New book identifies Black Dahlia killer, unusual ancient tradition may be spreading the plague in Madagascar, and the JFK assassination files contain surprising revelations.

New Book Claims To Have Solved The Black Dahlia Murder Case

Black Dahlia Murder

Wikimedia Commons Elizabeth Short, known as the Black Dahlia.

The murder of Elizabeth Short, known as the “Black Dahlia,” is one of American history’s most brutal and mysterious killings.

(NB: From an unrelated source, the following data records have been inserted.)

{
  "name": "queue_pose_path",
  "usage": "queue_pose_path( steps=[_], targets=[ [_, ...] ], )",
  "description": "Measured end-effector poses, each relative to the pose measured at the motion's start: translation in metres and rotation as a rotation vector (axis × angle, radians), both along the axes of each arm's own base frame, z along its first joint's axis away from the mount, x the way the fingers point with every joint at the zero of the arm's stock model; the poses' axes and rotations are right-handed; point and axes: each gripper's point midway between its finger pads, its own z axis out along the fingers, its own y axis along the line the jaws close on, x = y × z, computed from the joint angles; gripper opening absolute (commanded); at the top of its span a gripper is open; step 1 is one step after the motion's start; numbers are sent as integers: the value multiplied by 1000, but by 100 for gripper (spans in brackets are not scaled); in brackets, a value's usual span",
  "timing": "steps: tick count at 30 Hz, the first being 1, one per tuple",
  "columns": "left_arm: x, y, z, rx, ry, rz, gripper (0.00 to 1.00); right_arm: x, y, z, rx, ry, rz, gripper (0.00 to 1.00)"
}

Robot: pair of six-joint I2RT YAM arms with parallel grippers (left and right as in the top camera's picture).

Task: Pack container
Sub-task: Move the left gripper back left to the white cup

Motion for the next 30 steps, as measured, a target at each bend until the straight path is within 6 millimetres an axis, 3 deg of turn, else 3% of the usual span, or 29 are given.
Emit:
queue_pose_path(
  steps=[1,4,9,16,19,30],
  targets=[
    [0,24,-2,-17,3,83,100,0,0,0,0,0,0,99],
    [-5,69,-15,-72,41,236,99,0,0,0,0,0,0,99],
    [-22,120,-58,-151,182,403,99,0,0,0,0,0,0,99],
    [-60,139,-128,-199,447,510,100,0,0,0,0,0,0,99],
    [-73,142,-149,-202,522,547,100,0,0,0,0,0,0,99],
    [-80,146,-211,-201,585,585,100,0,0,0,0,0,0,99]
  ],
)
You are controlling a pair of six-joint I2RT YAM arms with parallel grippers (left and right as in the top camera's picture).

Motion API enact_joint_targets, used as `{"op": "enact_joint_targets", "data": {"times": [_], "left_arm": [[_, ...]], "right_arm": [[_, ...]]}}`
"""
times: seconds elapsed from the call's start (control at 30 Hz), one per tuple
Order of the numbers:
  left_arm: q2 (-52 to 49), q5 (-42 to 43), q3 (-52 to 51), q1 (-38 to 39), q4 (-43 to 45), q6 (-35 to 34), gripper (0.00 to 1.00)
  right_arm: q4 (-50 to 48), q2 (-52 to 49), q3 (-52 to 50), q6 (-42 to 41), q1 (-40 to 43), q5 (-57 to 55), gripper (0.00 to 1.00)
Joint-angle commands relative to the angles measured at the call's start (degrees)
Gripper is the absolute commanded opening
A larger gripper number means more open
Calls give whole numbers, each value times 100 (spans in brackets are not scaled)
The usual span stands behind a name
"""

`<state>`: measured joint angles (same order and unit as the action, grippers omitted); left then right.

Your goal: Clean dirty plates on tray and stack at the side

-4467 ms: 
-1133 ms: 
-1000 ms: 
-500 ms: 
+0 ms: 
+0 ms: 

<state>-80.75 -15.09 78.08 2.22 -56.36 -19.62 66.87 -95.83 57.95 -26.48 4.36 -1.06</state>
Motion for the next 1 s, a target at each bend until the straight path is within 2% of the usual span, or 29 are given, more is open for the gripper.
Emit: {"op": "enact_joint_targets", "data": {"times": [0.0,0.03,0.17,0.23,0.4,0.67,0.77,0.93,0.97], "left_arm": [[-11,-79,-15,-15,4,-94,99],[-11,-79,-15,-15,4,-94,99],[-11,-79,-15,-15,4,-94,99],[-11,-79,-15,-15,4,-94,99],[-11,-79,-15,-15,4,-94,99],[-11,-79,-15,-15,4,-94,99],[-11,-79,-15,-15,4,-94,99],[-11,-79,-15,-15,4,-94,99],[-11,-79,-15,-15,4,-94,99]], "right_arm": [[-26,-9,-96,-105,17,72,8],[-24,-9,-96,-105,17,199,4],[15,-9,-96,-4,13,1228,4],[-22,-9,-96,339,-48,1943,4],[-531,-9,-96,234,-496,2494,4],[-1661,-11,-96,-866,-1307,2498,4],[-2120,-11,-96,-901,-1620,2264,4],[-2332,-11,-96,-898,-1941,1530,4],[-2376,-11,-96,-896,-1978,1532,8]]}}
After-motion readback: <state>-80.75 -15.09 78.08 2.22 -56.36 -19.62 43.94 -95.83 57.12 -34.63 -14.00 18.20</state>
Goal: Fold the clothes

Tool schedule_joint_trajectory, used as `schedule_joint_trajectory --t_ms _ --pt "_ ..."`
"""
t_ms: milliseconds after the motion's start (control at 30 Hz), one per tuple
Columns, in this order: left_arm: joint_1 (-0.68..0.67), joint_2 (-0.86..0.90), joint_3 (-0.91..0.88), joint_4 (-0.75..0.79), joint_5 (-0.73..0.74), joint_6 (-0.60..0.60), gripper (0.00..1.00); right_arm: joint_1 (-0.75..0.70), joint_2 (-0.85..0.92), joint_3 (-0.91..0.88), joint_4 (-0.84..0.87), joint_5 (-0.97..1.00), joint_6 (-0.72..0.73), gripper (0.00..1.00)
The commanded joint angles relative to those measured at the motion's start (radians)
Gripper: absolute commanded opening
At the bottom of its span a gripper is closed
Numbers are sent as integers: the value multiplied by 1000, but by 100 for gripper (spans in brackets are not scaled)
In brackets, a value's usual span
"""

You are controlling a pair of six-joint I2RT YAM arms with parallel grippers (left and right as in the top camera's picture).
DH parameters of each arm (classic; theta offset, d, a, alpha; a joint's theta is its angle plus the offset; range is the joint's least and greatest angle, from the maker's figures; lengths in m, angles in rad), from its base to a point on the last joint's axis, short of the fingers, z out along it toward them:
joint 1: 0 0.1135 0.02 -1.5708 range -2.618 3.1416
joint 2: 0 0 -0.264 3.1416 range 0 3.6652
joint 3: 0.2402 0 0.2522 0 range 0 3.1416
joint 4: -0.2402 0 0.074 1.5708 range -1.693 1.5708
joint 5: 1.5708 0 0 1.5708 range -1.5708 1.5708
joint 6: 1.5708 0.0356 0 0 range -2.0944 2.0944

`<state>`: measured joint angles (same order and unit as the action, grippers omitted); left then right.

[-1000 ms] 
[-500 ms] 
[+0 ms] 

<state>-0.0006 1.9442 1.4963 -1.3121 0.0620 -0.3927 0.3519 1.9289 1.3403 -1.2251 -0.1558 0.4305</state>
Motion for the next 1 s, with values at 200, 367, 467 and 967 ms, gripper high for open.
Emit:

On Jan. 15, 1947, Short was found dead, brutally mutilated, in a residential neighborhood outside of Los Angeles. The case made nationwide news, due to the horrific, graphic nature of the crime.

Short’s corpse was severed at the waist, and her intestines had been removed, folded up, and tucked under her lower torso. Pieces of her skin had been removed, there were ligature marks on her wrists and ankles, and her body had been entirely drained of blood. Her corpse had been wiped down with gasoline before being dumped.

Now, a new book claims to have solved the mystery of who exactly committed this ghastly crime.

Ancient Madagascan Tradition Of Dancing With Corpses May Be Spreading The Black Plague There Today

Famadihana Dance

RIJASOLO/AFP/Getty ImagesPeople carry a body wrapped in a sheet after taking it out from a crypt, as they take part in a funerary tradition called the Famadihana in the village of Ambohijafy, a few kilometres from Antananarivo, on September 23, 2017.

After an epidemic of the Black Plague reemerged in Madagascar, officials warn that the practice of dancing with dead bodies may heighten the risk of spreading the disease.

The ancient tradition of “Famadihana,” or dancing with the dead, may be helping to spread the Famadihana currently ravaging Madagascar, reports Newsweek. The Plague is not new to the island nation, and localized epidemics of the disease have been reported there for decades.

Learn more here.

Newspaper Received Anonymous Tip 25 Minutes Before JFK Assassination


Wikimedia CommonsJFK in his convertible moments before he was shot

On Nov. 22, 1963, at 6:05 pm, the Cambridge News in England received a phone call.

“The caller said only that the Cambridge News reporter should call the American Embassy in London for some big news and then hung up,” a memo regarding the call said.

Twenty-five minutes later, President John F. Kennedy was shot.

Read more in this report.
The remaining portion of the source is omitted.